What is expected
All of the data that follows should be written out exactly.

The data
******

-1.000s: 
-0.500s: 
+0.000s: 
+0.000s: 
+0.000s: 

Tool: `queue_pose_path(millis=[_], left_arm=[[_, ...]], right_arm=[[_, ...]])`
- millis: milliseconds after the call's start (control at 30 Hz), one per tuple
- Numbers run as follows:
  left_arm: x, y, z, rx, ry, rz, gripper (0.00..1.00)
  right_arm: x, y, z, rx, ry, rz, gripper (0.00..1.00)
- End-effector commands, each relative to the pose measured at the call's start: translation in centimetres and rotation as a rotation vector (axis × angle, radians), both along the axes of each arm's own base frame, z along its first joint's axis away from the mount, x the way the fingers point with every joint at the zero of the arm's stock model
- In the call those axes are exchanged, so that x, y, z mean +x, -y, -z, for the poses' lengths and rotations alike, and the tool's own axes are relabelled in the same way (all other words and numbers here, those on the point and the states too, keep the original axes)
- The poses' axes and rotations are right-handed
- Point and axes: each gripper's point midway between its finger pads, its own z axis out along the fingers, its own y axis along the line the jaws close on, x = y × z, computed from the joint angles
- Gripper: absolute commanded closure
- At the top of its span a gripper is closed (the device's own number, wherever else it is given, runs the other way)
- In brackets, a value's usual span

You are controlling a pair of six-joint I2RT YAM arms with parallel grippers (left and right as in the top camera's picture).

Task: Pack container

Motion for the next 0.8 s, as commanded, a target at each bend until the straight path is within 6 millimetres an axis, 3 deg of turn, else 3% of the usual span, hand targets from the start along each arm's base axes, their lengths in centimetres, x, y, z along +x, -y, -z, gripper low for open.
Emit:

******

Problem solution
-1.000s: 
-0.500s: 
+0.000s: 
+0.000s: 
+0.000s: 

Tool: `queue_pose_path(millis=[_], left_arm=[[_, ...]], right_arm=[[_, ...]])`
- millis: milliseconds after the call's start (control at 30 Hz), one per tuple
- Numbers run as follows:
  left_arm: x, y, z, rx, ry, rz, gripper (0.00..1.00)
  right_arm: x, y, z, rx, ry, rz, gripper (0.00..1.00)
- End-effector commands, each relative to the pose measured at the call's start: translation in centimetres and rotation as a rotation vector (axis × angle, radians), both along the axes of each arm's own base frame, z along its first joint's axis away from the mount, x the way the fingers point with every joint at the zero of the arm's stock model
- In the call those axes are exchanged, so that x, y, z mean +x, -y, -z, for the poses' lengths and rotations alike, and the tool's own axes are relabelled in the same way (all other words and numbers here, those on the point and the states too, keep the original axes)
- The poses' axes and rotations are right-handed
- Point and axes: each gripper's point midway between its finger pads, its own z axis out along the fingers, its own y axis along the line the jaws close on, x = y × z, computed from the joint angles
- Gripper: absolute commanded closure
- At the top of its span a gripper is closed (the device's own number, wherever else it is given, runs the other way)
- In brackets, a value's usual span

You are controlling a pair of six-joint I2RT YAM arms with parallel grippers (left and right as in the top camera's picture).

Task: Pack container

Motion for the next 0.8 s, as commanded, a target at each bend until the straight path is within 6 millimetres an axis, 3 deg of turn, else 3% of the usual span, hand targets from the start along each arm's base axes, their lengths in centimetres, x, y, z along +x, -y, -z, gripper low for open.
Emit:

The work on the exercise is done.